De jurist Willem van de Poll, geboren te Haarlem, bracht zijn lagere-schooljaren door in Borculo en volgde het gymnasium te Zutphen. Zijn rechtenstudie sloot hij in 1840 in Utrecht af met een proefschrift over het huwelijksrecht. Na zijn promotie vestigde hij zich als advocaat te Nijmegen. Zijn vader woonde inmiddels op een buiten te Ubbergen. Zijn loopbaan in de rechterlijke macht begon als kantonrechter te Geldermalsen (1843-1855). Een benoeming tot rechter te Tiel volgde in 1855.
In datzelfde jaar publiceerde hij een boek: Schets van den watervloed in Gelderland, Noord-Brabant, Utrecht en Zuid-Holland in maart 1855. Een exemplaar van dit boek mocht hij zelf aan Koning Willem III aanbieden op kasteel Neerijnen. Van de Poll leverde bijdragen van historische aard aan het tijdschrift Gelderland en aan De Tielsche Courant en kreeg spoedig ook nog een benoeming tot schoolopziener. Aan de Geïllustreerde Almanak leverde hij tussen 1858 en 1864 bijdragen van uiteenlopende aard: bellettrie en studies over schilderkunst en militaire gebeurtenissen.
Toen de vacature van president van de rechtbank Nijmegen in 1869 ontstond, solliciteerde hij, maar werd niet benoemd. Zo bleef hij te Tiel tot 1 november 1882, toen hij op eigen verzoek vanwege toenemende doofheid met pensioen ging. Terug in Nijmegen, 67 jaar oud, werd hij benoemd tot archivaris en bibliothecaris van de gemeente. Een vruchtbare publicitaire periode nam een aanvang. Willem van de Poll, die reeds in 1855 was benoemd tot lid van de Maatschappij der Nederlandsche Letterkunde, verdiende zijn sporen op het gebied van de letterkunde en Gelderse geschiedenis: tal van opstellen van zijn hand op het terrein van de folklore en het verleden van de stad Nijmegen verschenen in De Provinciale Geldersche en Nijmeegsche Courant, De Geldersche Volks-almanak en andere tijdschriften.

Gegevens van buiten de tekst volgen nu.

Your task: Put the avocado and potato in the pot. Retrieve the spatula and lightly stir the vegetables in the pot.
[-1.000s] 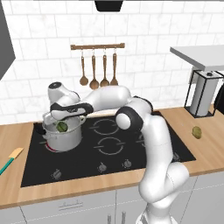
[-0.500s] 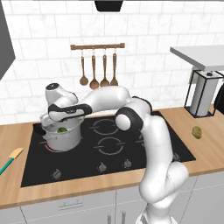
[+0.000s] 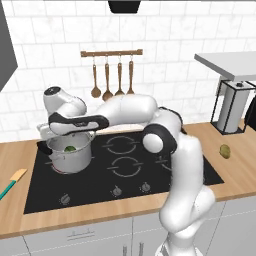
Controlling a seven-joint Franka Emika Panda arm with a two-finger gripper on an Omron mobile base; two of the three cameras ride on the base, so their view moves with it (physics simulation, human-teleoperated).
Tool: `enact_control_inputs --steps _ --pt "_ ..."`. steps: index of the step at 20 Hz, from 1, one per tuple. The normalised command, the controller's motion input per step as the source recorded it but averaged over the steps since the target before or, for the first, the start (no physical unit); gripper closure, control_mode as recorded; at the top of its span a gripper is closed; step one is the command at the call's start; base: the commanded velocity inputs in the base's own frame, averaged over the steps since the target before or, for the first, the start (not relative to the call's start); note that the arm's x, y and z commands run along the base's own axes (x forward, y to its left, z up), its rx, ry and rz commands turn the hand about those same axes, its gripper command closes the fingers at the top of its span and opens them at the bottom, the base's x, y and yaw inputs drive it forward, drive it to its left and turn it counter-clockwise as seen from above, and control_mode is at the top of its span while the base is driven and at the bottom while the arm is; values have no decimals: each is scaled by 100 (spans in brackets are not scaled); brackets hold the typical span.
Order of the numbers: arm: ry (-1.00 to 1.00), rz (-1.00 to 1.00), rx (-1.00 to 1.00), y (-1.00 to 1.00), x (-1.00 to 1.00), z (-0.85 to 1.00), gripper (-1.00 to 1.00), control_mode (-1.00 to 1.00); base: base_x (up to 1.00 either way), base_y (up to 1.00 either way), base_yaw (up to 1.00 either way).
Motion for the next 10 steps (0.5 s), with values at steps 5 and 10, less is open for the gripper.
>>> enact_control_inputs --steps 5,10 --pt "-1 -16 10 -100 -86 52 -100 -100 0 0 0" --pt "0 -14 12 -100 -82 31 -100 -100 0 0 0"
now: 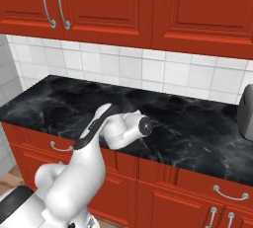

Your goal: Place the mustard and condiment bottle from the counter to the top shelf of the fridge. If the existing items in the fridge are on the top shelf, move them to other shelves.

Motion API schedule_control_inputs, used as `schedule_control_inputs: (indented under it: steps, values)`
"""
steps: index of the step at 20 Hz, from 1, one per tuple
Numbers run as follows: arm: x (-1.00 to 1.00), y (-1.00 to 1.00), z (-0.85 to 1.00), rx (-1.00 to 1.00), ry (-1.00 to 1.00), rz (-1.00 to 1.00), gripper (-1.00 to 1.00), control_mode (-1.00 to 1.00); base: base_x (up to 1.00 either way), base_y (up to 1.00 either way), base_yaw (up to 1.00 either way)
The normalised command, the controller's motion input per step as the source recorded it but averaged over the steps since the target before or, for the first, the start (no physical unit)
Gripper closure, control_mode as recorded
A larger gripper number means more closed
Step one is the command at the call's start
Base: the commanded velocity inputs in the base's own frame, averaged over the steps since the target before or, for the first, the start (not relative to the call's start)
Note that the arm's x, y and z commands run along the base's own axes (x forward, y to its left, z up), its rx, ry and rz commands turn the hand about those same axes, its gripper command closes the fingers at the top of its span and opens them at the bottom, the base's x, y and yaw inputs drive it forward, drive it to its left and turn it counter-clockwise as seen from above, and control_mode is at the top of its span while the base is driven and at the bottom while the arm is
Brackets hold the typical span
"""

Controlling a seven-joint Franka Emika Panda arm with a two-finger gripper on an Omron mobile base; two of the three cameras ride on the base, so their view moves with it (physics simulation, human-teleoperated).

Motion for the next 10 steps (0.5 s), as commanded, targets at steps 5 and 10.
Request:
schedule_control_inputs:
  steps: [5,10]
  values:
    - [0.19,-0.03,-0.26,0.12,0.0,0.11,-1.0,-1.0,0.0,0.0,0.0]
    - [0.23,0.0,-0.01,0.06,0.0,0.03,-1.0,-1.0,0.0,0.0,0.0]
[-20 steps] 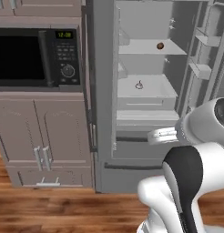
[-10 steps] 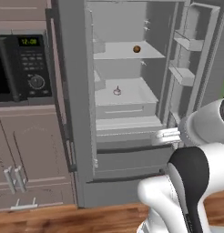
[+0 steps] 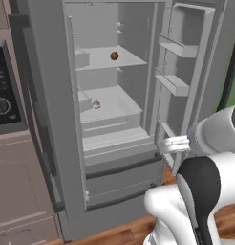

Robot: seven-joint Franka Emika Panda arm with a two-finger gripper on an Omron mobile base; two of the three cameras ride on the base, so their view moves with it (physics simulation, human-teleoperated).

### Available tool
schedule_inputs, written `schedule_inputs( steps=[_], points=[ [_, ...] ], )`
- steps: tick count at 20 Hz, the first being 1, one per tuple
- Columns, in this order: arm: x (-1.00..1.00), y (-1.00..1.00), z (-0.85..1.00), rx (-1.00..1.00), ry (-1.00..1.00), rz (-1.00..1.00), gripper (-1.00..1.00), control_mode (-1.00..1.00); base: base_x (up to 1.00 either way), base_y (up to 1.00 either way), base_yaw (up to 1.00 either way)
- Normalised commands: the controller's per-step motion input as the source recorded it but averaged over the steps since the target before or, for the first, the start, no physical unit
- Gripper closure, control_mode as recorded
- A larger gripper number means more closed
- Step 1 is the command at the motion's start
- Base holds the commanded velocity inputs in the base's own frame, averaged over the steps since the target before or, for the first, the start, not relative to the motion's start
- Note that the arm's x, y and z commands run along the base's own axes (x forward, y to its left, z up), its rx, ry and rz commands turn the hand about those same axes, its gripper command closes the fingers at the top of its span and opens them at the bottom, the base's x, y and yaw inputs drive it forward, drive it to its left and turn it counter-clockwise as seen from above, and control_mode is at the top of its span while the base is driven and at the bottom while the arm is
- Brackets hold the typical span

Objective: Retrieve the bottle and the shaker from the cabinet and place them next to the mixing bowl on the counter. Then add garlic from the fridge to the mixing bowl.

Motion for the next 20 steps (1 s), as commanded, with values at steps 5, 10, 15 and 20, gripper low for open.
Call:
schedule_inputs(
  steps=[5,10,15,20],
  points=[
    [0.00,0.00,0.00,0.00,0.00,0.00,-1.00,1.00,0.42,0.05,-0.11],
    [0.00,0.00,0.00,0.00,0.00,0.00,-1.00,1.00,0.01,0.00,0.00],
    [0.00,0.00,0.00,0.00,0.00,0.00,-1.00,1.00,0.00,0.00,0.00],
    [0.00,0.00,0.00,0.00,0.00,0.00,-1.00,1.00,0.00,0.00,0.00]
  ],
)
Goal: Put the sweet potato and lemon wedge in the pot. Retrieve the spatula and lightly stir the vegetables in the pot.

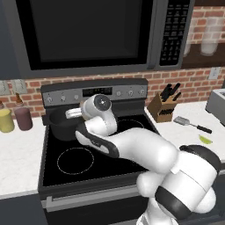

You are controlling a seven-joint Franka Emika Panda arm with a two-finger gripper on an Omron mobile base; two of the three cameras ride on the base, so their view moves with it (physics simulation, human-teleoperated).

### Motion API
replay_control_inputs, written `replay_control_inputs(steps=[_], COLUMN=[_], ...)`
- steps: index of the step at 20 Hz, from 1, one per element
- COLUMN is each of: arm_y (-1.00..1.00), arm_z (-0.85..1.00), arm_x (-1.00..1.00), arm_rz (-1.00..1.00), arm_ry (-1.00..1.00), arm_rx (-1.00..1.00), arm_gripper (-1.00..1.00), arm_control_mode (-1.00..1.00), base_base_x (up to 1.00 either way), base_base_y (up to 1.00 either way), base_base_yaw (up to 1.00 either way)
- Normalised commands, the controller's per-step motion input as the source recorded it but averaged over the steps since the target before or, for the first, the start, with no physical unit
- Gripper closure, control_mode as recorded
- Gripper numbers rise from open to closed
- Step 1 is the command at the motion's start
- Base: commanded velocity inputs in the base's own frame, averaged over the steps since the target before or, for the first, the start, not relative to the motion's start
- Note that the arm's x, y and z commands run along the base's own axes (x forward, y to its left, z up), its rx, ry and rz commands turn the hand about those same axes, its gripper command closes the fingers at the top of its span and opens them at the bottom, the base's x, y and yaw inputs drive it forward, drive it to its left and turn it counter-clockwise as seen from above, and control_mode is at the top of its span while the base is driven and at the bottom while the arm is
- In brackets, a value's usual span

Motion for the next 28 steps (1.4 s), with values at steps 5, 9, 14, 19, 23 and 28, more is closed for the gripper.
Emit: replay_control_inputs(steps=[5,9,14,19,23,28], arm_y=[0.37,0.28,0.30,0.37,0.37,0.21], arm_z=[-0.30,-0.34,-0.21,-0.12,-0.20,-0.24], arm_x=[0.44,0.50,0.60,0.52,0.18,0.12], arm_rz=[0.00,0.00,0.00,0.00,0.00,0.00], arm_ry=[0.00,0.00,0.00,0.00,0.00,0.00], arm_rx=[0.00,0.00,0.00,0.00,0.00,0.00], arm_gripper=[1.00,1.00,1.00,1.00,1.00,1.00], arm_control_mode=[-1.00,-1.00,-1.00,-1.00,-1.00,-1.00], base_base_x=[0.00,0.00,0.00,0.00,0.00,0.00], base_base_y=[0.00,0.00,0.00,0.00,0.00,0.00], base_base_yaw=[0.00,0.00,0.00,0.00,0.00,0.00])
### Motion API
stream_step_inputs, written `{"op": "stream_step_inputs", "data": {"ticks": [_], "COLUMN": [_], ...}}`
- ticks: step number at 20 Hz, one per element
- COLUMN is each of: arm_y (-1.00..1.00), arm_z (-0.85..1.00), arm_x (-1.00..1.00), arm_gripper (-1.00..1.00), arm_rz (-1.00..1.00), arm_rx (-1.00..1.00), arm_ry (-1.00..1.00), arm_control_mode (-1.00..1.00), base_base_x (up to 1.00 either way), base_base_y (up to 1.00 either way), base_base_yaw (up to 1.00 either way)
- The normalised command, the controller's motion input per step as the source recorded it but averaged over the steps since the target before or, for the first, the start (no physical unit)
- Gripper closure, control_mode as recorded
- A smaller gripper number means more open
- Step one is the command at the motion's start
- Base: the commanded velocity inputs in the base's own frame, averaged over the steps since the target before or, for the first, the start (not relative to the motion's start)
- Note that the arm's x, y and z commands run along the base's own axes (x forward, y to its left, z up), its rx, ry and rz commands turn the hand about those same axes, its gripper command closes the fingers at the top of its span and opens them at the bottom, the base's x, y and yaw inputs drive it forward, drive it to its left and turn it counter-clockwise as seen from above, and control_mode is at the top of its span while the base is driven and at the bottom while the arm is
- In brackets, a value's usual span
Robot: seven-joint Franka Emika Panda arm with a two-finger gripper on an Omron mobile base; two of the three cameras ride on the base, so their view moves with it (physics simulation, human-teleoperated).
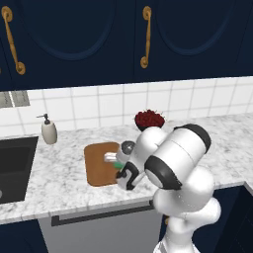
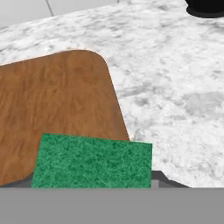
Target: Pick up the sponge from the counter and clean the cutting board by briefly scrubbing or pressing down on the cutting board. Once finished, release the sponge.
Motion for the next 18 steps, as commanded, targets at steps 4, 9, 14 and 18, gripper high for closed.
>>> {"op": "stream_step_inputs", "data": {"ticks": [4, 9, 14, 18], "arm_y": [-0.11, -0.17, -0.22, -0.06], "arm_z": [-0.62, -0.65, -0.73, 0.13], "arm_x": [0.39, 0.58, 0.61, -0.14], "arm_gripper": [1.0, 1.0, 1.0, 1.0], "arm_rz": [-0.16, -0.16, -0.15, -0.1], "arm_rx": [0.0, 0.0, 0.02, 0.05], "arm_ry": [-0.09, -0.18, -0.22, -0.01], "arm_control_mode": [-1.0, -1.0, -1.0, -1.0], "base_base_x": [0.0, 0.0, 0.0, 0.0], "base_base_y": [0.0, 0.0, 0.0, 0.0], "base_base_yaw": [0.0, 0.0, 0.0, 0.0]}}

De Inventaris van het oud-rechterlijk archief der gemeente Nijmegen (1890) en de Catalogus van de openbare bibliotheek (1892) verdienen nog aparte vermelding.
Tijdens zijn archivariaat was Van de Poll ook raadsman van het College van Regenten van het Oud-Burgeren Gasthuis in kwesties van het Nijmeegs oud-burgerrecht. Zo adviseerde hij in 1895 het College van Regenten onder verwijzing naar een raadssignaat van 11 februari 1722 dat de vader alleen het burgerrecht op zijn wettige kinderen overbrengt, voor zover deze kinderen geboren zijn nadat hun vader het burgerschap heeft verkregen. Het College van Regenten sloot op basis van dit advies derhalve afstammelingen van ‘onechte’ kinderen uit van het recht om in het Oud-Burgeren Gasthuis te worden opgenomen.

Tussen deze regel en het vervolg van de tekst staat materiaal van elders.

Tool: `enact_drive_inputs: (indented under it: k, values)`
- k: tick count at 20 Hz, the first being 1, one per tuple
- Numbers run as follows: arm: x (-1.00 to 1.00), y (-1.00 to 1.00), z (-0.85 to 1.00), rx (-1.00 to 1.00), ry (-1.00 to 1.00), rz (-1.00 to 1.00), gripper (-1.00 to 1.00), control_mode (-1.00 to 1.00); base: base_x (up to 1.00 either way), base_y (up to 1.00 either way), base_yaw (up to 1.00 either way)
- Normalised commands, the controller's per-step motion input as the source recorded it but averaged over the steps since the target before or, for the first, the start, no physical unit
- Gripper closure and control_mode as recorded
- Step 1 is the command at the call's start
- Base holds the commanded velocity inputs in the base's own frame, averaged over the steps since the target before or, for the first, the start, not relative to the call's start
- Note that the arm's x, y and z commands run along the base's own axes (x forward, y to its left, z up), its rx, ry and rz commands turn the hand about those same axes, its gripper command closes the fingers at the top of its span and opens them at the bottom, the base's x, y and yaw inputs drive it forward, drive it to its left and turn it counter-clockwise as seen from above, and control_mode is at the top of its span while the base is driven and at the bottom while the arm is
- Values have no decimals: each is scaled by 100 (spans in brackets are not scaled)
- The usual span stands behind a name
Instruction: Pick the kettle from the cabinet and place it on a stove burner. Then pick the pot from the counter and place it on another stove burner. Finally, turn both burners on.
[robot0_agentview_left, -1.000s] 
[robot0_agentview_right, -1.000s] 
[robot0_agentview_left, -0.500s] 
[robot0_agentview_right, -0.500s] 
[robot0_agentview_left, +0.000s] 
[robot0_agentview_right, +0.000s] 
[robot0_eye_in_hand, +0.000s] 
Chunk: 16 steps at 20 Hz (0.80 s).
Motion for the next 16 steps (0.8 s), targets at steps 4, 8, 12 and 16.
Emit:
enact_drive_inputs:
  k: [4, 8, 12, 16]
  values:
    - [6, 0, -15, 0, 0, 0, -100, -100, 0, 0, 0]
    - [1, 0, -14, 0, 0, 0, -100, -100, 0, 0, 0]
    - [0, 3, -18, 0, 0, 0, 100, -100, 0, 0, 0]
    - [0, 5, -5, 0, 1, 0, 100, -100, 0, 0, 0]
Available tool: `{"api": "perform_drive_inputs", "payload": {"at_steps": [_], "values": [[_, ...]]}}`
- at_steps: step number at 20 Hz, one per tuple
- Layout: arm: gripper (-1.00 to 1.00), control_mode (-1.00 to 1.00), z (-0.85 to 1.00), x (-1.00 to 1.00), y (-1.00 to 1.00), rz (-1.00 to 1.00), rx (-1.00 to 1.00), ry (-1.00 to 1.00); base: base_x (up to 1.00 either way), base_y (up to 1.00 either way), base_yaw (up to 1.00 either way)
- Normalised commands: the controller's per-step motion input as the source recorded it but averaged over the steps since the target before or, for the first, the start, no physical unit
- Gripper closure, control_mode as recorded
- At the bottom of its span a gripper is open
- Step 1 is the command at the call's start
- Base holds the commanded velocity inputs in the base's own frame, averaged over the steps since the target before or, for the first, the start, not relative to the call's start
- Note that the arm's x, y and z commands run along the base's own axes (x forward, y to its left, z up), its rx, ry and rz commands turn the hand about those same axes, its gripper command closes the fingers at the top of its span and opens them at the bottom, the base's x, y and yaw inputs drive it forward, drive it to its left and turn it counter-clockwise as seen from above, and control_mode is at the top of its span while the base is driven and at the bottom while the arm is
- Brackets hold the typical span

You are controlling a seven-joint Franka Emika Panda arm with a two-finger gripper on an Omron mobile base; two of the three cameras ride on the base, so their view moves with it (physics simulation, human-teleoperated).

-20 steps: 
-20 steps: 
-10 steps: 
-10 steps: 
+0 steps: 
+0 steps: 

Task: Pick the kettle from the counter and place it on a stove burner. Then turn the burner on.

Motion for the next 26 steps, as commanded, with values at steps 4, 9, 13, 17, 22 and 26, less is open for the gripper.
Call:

Afnemende gezondheid van lichaam – zijn geest bleef helder tot het laatst – noopte Willem van de Poll in 1897 zijn ontslag als archivaris en bibliothecaris bij de gemeente Nijmegen in te dienen. Hij bleef echter tot zijn dood over Gelderse geschiedenis publiceren. Hij overleed te Nijmegen 4 januari 1904 en werd herdacht door zijn oud-collega archivaris J.G.C. Joosting met de woorden: “Toch schijnt ’t mij goed, hier er aan te herinneren, dat na zijn overlijden zoowel te Tiel als te Nijmegen zijn herdacht niet alleen de gaven van zijn hoofd, waarbij zijn kennis en smaak werden geroemd, maar ook de gaven van zijn hart, het nobele van zijn karakter.”